REDEDICATION OF IDEALS, GOALS

Israeli Premier Yitzhak Rabin, in a message to Masada in connection with the relay, said: “The festival of Chanukah dramatically illustrated the fervor of our nation for the protection of its heritage and national freedom. Always we have been the few against the many and in our unity have we discovered great strength. The Chanukah of this year serves as a rededication of the great ideals of our Jewish faith as Israel persists in its quest for peace and security. I call upon the Jewish youth in your movement in particular to work tirelessly for aliya and Jewish education upon which the future of Israel and our whole people ultimately depends”

Yeshiva University marked the kindling of the first light with its 46th annual Chanukah dinner at which the university honored Mayor Abraham Beame, New York City’s first Jewish mayor. “The Jewish people,” Dr. Samuel Belkin, the university’s president, said, “even in their darkest hours have been brightened by Chanukah, a festival of spiritual and intellectual victory and enlightenment.”

In San Francisco, the Annual Community Chanukah Banquet of the Jewish National Fund was held at the Fairmont Hotel at which the JNF launched its three-year bicentennial project to create a $6 million development of roads, parks, recreational areas and forests in the vicinity of Jerusalem. Some 1000 persons attended the dinner at which Sen. Hubert Humphrey(D.Minn.), who recently returned from a four-day official visit to Israel, was presented a Jerusalem Bible. George Christopher, former Mayor of San Francisco, and Alfred Fromm, chairman of the board of Fromm and Sichel, were honored for civic contributions and support of Israel.
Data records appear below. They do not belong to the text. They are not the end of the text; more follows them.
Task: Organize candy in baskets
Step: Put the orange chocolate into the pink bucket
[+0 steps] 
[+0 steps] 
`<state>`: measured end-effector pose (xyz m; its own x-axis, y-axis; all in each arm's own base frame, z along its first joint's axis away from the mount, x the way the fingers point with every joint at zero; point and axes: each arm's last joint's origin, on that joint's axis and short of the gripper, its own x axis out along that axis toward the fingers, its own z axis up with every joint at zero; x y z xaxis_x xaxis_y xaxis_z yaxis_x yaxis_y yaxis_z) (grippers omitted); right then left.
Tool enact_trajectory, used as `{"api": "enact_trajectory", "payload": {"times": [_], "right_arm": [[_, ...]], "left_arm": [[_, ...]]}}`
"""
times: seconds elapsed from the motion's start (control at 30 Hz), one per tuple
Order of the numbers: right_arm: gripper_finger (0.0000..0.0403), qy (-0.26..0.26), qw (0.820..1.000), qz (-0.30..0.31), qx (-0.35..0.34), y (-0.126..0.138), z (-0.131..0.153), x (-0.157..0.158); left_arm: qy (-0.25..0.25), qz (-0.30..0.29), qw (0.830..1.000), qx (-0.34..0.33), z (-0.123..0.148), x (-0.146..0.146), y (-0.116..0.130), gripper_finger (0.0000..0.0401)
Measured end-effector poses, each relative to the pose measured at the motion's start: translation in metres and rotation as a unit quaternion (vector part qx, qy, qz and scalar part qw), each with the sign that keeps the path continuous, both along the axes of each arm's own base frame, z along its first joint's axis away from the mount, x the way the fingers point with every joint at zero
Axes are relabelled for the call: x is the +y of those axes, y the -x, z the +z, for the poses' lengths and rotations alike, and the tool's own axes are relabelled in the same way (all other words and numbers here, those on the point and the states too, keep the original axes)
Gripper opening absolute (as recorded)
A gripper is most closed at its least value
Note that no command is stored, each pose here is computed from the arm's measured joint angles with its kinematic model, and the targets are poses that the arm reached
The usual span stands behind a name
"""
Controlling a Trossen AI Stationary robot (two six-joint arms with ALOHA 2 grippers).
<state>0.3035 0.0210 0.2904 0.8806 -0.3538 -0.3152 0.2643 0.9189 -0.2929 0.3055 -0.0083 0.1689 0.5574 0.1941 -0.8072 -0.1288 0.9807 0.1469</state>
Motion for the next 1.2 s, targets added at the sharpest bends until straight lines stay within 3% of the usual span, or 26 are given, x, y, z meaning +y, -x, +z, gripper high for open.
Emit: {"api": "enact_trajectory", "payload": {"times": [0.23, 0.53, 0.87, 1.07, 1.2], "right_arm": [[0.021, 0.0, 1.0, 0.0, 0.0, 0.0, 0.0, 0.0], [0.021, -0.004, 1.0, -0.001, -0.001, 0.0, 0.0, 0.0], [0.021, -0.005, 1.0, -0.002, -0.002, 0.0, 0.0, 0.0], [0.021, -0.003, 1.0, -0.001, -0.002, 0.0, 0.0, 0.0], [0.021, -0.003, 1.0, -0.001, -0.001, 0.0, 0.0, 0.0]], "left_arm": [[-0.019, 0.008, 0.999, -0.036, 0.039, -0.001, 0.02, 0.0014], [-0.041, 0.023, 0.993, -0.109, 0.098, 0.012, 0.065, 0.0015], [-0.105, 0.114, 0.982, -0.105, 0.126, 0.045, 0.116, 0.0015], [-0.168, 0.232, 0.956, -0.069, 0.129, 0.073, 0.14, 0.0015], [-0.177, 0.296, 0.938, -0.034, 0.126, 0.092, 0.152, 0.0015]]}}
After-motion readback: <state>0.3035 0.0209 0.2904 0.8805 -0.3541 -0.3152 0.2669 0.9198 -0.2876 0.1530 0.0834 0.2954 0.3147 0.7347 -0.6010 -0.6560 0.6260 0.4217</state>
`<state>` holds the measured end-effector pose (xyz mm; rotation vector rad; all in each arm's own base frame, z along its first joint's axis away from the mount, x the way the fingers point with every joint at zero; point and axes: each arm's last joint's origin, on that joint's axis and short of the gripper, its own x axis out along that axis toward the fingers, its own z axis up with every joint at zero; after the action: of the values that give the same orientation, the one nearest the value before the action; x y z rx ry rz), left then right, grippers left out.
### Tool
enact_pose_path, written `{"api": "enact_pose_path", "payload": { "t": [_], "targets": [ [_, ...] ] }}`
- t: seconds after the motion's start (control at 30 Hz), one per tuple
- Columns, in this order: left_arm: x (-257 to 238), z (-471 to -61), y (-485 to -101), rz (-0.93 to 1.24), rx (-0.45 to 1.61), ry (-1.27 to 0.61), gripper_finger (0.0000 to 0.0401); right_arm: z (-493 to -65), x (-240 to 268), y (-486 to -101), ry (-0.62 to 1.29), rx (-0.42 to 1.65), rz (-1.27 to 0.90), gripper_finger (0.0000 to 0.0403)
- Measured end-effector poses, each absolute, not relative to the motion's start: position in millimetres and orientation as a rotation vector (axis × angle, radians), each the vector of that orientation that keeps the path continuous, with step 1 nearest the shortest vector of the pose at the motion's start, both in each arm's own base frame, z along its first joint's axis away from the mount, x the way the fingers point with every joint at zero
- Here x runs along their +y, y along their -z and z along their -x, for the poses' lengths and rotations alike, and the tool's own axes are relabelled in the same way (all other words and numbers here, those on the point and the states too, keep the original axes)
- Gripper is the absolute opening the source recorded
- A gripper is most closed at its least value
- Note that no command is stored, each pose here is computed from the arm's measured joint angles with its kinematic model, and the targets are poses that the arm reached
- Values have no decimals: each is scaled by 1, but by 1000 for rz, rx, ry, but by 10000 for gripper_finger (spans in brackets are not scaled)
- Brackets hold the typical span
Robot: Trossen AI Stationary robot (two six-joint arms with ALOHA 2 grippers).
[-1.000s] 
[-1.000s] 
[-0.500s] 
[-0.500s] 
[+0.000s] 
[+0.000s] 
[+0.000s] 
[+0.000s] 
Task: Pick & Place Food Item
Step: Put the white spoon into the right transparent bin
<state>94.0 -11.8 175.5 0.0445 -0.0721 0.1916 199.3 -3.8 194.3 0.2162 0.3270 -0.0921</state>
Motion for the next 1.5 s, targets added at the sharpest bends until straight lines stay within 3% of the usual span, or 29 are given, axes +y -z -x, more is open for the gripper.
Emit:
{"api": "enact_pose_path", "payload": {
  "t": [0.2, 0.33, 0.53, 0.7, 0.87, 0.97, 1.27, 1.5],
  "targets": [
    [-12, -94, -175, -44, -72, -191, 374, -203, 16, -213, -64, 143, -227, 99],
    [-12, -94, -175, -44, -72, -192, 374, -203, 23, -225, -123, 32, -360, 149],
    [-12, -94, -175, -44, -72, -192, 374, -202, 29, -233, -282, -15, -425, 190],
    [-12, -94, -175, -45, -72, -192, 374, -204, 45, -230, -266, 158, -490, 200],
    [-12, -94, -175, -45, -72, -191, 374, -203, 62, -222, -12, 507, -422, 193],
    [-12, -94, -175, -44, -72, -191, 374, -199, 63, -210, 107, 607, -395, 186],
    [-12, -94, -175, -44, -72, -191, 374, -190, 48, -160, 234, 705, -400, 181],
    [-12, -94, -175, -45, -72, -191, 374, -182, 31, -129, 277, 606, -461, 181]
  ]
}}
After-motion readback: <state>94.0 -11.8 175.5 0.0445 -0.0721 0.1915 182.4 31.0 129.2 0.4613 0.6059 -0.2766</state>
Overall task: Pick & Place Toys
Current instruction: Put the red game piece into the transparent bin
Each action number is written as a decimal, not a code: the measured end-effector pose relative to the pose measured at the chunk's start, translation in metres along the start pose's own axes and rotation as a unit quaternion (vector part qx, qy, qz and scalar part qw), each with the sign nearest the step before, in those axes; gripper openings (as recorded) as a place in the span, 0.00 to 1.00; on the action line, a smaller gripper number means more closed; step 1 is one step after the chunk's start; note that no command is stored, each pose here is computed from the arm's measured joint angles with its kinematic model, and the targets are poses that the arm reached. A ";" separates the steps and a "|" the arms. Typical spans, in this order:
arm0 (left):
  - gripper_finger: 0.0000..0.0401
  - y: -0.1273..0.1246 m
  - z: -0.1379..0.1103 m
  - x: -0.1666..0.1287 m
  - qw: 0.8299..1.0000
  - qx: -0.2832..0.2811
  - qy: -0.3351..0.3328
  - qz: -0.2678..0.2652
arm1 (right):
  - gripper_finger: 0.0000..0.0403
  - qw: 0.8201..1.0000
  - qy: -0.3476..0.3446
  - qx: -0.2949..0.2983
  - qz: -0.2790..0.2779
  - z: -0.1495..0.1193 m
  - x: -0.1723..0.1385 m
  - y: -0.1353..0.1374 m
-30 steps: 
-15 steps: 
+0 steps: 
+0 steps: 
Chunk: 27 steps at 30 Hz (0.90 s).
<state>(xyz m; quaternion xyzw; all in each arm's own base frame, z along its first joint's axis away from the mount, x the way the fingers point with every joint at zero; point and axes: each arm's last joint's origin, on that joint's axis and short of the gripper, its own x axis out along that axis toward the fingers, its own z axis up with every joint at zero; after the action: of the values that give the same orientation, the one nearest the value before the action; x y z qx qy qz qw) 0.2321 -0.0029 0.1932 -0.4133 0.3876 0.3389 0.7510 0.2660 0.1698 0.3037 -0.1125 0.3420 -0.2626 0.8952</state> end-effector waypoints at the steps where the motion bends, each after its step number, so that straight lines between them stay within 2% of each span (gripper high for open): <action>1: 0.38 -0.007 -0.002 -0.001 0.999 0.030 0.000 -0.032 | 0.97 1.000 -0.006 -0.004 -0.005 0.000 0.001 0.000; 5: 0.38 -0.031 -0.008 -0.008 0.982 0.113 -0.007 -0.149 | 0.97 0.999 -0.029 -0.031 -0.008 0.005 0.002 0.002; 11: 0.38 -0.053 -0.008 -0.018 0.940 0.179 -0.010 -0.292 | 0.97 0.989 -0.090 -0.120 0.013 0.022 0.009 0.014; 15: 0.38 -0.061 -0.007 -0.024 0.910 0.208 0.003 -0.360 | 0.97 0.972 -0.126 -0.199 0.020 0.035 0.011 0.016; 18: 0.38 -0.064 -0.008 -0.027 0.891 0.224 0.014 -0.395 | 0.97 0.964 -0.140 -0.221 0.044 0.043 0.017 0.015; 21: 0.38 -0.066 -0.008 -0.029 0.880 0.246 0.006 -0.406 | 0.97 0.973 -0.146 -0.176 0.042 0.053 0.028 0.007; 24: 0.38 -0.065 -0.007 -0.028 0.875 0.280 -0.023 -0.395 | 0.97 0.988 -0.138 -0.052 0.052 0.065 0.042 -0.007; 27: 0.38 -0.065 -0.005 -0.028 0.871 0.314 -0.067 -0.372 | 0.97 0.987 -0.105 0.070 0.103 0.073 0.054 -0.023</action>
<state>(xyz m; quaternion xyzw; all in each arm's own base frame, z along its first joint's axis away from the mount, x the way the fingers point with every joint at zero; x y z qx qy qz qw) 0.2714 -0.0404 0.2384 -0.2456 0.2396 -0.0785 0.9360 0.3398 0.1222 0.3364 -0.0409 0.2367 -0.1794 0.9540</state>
Humphrey told the dinner guests that if Israel’s expulsion from UNESCO is allowed to go unchallenged, attempts will be made to expel Israel from the United Nations. He stressed that the U.S. must withhold its $16 million grant to UNESCO in light of that organization’s anti-Israel actions.

EFFORTS TO WITHSTAND EROSION

In Johannesburg, Chief Rabbi Bernard C.Casper, in a nationwide broadcast, declared, “We need the spirit of the Maccabees to withstand the efforts at erosion that so patently are directed against us.” He said. “What could be more expressive of the time in which we live than that South Africa and Israel are silenced in the UN while the leader of a terrorist group (PLO chief Yasir Arafat) responsible for the massacre at Munich, Maalot and Lod is admitted into its chambers.” The Great Synagogue of Johannesburg was filled for the traditional Chanukah service sponsored by the Jewish Ex-Servicemen’s League.